Please repeat the lines below exactly. Begin with the line containing "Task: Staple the" and go on through the line containing "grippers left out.".

___ RECORD EXCERPTS ___

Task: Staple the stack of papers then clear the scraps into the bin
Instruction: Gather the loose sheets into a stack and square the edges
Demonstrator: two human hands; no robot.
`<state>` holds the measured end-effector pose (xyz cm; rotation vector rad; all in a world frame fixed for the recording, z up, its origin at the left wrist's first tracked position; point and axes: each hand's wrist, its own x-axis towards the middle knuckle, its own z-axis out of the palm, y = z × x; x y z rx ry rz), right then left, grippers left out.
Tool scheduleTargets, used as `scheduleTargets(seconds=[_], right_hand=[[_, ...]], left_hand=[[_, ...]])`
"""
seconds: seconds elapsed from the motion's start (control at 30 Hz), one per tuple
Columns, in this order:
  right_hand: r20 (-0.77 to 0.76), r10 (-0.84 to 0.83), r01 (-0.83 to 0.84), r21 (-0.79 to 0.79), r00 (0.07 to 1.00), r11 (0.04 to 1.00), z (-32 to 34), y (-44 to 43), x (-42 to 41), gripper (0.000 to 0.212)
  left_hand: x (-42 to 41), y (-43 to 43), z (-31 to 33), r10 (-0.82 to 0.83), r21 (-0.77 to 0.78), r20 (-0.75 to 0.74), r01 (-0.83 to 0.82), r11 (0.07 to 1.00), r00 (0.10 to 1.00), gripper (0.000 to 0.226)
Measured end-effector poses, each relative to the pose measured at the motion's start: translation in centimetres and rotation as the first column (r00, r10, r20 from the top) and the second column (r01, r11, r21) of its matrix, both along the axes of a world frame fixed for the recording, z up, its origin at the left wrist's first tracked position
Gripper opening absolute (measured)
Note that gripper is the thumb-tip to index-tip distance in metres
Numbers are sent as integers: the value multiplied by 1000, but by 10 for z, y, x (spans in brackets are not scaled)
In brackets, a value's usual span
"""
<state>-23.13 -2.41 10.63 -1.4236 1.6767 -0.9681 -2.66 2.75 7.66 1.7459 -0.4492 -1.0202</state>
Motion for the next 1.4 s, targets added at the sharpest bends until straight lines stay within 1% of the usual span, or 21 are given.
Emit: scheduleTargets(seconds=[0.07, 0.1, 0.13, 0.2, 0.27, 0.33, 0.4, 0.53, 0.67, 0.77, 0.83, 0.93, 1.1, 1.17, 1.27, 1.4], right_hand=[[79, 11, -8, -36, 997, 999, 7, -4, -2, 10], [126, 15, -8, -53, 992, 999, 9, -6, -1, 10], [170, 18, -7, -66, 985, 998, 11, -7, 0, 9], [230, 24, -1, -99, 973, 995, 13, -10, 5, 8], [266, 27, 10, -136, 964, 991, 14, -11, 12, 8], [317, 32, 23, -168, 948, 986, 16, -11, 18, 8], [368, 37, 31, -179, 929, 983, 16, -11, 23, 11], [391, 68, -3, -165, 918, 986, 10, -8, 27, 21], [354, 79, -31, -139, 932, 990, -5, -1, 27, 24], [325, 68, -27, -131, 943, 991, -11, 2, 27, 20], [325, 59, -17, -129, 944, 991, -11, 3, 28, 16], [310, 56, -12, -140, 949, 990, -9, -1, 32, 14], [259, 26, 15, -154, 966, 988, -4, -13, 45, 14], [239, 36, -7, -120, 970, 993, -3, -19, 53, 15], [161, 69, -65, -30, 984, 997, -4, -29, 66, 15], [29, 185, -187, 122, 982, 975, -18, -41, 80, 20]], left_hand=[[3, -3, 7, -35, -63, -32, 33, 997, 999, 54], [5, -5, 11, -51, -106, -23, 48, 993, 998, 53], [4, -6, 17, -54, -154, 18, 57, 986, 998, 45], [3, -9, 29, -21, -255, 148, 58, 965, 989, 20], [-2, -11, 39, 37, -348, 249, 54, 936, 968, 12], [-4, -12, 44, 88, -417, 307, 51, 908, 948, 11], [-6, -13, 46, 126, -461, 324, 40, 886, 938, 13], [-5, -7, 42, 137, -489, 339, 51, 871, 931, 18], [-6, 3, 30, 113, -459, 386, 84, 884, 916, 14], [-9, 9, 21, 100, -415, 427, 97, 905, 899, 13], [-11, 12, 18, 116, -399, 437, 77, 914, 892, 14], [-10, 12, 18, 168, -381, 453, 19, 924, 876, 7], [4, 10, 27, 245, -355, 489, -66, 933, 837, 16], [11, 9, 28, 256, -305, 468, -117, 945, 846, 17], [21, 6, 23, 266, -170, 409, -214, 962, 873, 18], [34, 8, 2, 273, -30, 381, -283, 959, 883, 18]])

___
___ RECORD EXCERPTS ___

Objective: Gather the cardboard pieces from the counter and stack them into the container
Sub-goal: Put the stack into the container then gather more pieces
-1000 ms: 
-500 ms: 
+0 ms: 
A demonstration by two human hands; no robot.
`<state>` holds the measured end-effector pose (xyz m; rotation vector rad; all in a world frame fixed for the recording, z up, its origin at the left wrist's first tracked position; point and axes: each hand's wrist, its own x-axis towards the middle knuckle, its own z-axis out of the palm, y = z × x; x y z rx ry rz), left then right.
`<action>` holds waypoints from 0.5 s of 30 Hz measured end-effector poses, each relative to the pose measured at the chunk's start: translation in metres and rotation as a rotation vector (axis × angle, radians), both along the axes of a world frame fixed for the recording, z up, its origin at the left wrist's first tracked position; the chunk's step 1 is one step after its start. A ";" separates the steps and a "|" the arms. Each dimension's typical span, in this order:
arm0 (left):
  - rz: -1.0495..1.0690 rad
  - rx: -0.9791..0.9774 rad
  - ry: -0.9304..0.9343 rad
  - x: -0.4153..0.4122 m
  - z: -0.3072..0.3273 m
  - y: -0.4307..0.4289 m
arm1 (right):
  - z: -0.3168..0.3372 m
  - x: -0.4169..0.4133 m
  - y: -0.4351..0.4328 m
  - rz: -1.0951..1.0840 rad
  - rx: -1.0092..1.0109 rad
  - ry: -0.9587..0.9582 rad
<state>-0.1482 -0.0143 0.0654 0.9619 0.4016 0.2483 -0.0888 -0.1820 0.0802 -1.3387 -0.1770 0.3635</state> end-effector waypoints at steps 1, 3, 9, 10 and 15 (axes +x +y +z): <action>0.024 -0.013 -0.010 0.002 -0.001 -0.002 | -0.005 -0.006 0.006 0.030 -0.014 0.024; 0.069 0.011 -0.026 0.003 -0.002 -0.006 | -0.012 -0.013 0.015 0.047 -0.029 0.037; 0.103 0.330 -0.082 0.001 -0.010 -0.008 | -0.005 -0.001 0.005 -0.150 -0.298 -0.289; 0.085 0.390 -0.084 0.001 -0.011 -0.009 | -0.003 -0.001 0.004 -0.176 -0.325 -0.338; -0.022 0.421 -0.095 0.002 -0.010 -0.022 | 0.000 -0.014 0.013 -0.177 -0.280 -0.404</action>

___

**RESULT FOR THIS TASK**:
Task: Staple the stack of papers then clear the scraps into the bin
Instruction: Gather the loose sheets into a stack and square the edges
Demonstrator: two human hands; no robot.
`<state>` holds the measured end-effector pose (xyz cm; rotation vector rad; all in a world frame fixed for the recording, z up, its origin at the left wrist's first tracked position; point and axes: each hand's wrist, its own x-axis towards the middle knuckle, its own z-axis out of the palm, y = z × x; x y z rx ry rz), right then left, grippers left out.

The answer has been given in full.